`processors-agiga`

What is it?

Just a way to convert agiga data into a processors Document.

Why spend the time and resources parsing and annotating over 183 million sentences when it has already been done?

import org.clulab.agiga

// build a processors.Document
val doc = agiga.toDocument("path/to/agiga/xml/ltw_eng_200705.xml.gz")

Everything is configured in the application.conf file.

Change the view property to "lemmas"
Change the inputDir property to wherever your copy of agiga is nestled on your disk
Change the outputDir property to wherever you want your compressed of the lemmatized English Gigaword to be written
(Optional) Change the nthreads property to the maximum number of threads you prefer to use for parallelization.
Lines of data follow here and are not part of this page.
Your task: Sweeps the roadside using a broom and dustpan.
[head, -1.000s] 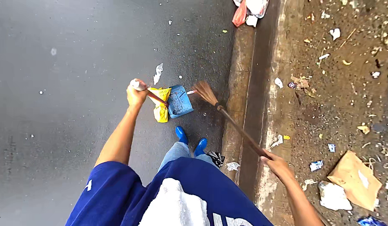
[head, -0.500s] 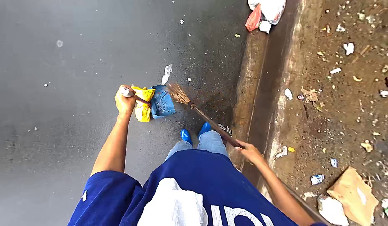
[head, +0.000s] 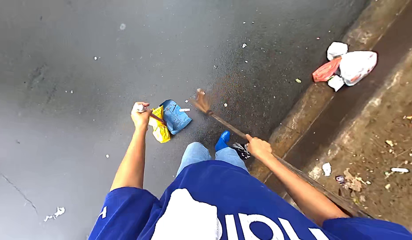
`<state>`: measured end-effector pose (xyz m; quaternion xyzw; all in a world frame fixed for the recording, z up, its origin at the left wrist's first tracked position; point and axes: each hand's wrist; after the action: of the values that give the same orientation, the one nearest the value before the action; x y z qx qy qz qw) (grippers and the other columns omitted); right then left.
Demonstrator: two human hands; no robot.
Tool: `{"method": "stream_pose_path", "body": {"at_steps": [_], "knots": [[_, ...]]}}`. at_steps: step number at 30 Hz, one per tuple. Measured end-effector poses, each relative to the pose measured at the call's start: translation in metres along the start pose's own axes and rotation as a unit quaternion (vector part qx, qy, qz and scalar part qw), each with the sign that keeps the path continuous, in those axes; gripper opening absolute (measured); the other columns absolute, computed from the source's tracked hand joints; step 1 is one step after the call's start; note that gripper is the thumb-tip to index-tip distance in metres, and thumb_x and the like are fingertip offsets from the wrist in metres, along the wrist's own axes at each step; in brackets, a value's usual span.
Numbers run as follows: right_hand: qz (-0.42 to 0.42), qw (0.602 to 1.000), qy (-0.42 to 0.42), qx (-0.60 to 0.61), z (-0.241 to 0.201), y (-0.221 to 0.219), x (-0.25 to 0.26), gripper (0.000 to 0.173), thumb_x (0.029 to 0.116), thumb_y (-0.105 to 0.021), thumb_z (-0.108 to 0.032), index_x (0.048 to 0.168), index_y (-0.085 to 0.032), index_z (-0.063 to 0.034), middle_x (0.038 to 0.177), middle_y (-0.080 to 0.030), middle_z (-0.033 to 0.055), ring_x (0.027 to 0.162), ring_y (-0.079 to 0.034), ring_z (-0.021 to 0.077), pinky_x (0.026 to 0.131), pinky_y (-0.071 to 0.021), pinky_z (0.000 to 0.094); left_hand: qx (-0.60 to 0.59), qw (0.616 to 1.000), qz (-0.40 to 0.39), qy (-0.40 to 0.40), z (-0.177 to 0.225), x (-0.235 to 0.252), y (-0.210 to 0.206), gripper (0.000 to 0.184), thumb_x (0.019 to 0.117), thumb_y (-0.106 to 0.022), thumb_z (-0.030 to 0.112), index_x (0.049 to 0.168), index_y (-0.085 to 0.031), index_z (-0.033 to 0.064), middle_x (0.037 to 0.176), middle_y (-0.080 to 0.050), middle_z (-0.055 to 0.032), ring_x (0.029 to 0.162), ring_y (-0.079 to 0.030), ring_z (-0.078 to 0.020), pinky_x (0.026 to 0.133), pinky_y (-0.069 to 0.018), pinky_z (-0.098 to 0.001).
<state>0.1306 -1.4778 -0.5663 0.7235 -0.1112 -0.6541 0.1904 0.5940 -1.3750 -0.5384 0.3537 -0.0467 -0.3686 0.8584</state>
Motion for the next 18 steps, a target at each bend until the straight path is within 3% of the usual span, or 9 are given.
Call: {"method": "stream_pose_path", "body": {"at_steps": [4, 7, 10, 12, 15, 18], "knots": [[0.016, 0.997, 0.061, 0.042, 0.066, 0.056, -0.006, 0.049, 0.1053, -0.058, -0.026, 0.154, -0.053, -0.0228, 0.137, -0.064, 0.0256, 0.126, -0.059, 0.0516, 0.102, -0.0414, 0.0747, -0.020, 0.998, 0.060, 0.015, -0.002, -0.005, -0.016, 0.031, 0.0793, -0.064, -0.009, 0.111, -0.064, -0.0099, 0.115, -0.071, -0.0192, 0.108, -0.067, -0.0226, 0.097, -0.0525, -0.0406], [0.060, 0.998, 0.017, 0.029, 0.086, 0.089, -0.034, 0.051, 0.1064, -0.057, -0.023, 0.157, -0.048, -0.0234, 0.136, -0.064, 0.0284, 0.124, -0.059, 0.0544, 0.100, -0.0406, 0.0755, -0.029, 0.996, 0.078, 0.010, -0.008, -0.010, -0.019, 0.029, 0.0793, -0.064, -0.009, 0.108, -0.064, -0.0101, 0.112, -0.072, -0.0196, 0.106, -0.068, -0.0226, 0.097, -0.0532, -0.0412], [0.083, 0.996, -0.039, 0.004, 0.058, 0.075, -0.034, 0.054, 0.1078, -0.052, -0.021, 0.161, -0.040, -0.0164, 0.139, -0.058, 0.0333, 0.121, -0.059, 0.0572, 0.096, -0.0442, 0.0753, -0.033, 0.996, 0.086, 0.017, -0.014, -0.015, -0.023, 0.026, 0.0803, -0.065, -0.007, 0.106, -0.065, -0.0085, 0.110, -0.072, -0.0173, 0.105, -0.069, -0.0204, 0.096, -0.0538, -0.0404], [0.039, 0.998, -0.039, -0.023, 0.025, 0.052, -0.014, 0.053, 0.1066, -0.051, -0.021, 0.158, -0.042, -0.0135, 0.136, -0.060, 0.0337, 0.120, -0.060, 0.0559, 0.095, -0.0471, 0.0733, -0.020, 0.996, 0.085, 0.024, -0.015, -0.014, -0.021, 0.028, 0.0797, -0.066, -0.007, 0.108, -0.065, -0.0067, 0.113, -0.073, -0.0170, 0.108, -0.069, -0.0226, 0.097, -0.0536, -0.0432], [-0.057, 0.997, 0.009, -0.042, 0.001, 0.038, -0.006, 0.054, 0.1058, -0.052, -0.023, 0.159, -0.043, -0.0213, 0.139, -0.062, 0.0253, 0.126, -0.060, 0.0477, 0.102, -0.0463, 0.0675, -0.037, 0.995, 0.085, 0.040, -0.002, -0.012, -0.027, 0.032, 0.0776, -0.069, -0.008, 0.109, -0.066, -0.0077, 0.115, -0.071, -0.0183, 0.110, -0.067, -0.0236, 0.099, -0.0522, -0.0438], [-0.082, 0.995, 0.048, 0.037, 0.020, 0.074, -0.029, 0.052, 0.1049, -0.058, -0.027, 0.156, -0.049, -0.0270, 0.145, -0.061, 0.0167, 0.133, -0.057, 0.0405, 0.110, -0.0407, 0.0654, -0.117, 0.987, 0.097, 0.057, 0.019, -0.003, -0.023, 0.030, 0.0792, -0.075, -0.007, 0.107, -0.064, -0.0079, 0.111, -0.070, -0.0152, 0.103, -0.066, -0.0173, 0.094, -0.0541, -0.0377]]}}
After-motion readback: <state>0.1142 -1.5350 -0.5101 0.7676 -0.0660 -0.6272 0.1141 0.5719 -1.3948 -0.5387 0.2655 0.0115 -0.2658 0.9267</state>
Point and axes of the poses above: each hand's wrist, its own x-axis towards the middle knuckle, its own y-axis out of the back of the hand, z = x × y
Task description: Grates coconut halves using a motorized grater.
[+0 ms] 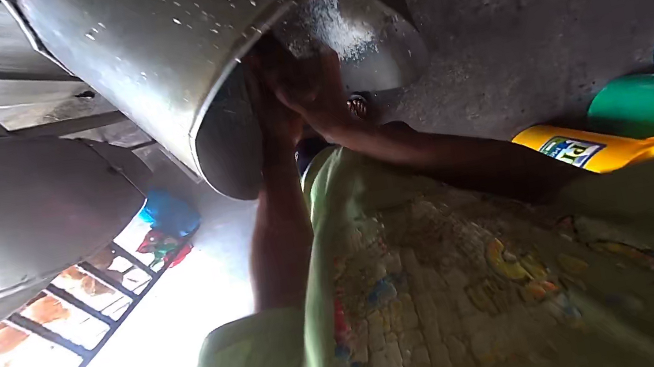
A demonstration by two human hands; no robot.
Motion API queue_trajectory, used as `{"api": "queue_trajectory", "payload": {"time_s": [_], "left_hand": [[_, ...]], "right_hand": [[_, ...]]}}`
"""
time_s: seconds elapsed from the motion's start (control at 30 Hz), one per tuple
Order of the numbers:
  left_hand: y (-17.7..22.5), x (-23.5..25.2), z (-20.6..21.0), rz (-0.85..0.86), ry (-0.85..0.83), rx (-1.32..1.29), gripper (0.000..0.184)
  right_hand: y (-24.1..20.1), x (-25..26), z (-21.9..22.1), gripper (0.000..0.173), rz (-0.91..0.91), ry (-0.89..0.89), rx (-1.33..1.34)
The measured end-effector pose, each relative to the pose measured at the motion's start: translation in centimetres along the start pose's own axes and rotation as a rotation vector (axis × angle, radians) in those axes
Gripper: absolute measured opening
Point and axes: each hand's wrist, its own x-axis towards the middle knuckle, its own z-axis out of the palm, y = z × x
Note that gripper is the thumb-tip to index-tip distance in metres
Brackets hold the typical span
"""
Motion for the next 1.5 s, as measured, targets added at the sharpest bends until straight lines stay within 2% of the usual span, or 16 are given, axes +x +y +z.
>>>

All that's left is to run AgigaReader:

sbt "runMain sem.AgigaReader"

Value	Description
"words"	word form of each token
"lemmas"	lemma form of each token
"tags"	PoS tag of each token
"entities"	NE labels of each token
"deps"	`<word form of head>_<relation>_<word form of dependent>`
"lemma-deps"	`<lemmatized head>_<relation>_<lemmatized dependent>`
"tag-deps"	`<pos tag of head>_<relation>_<pos tag of dependent>`
"entity-deps"	`<NE label of head>_<relation>_<NE label of dependent>`

Add output options for dependencies using the DFS ordering described in "Higher-order Lexical Semantic Models for Non-factoid Answer Reranking"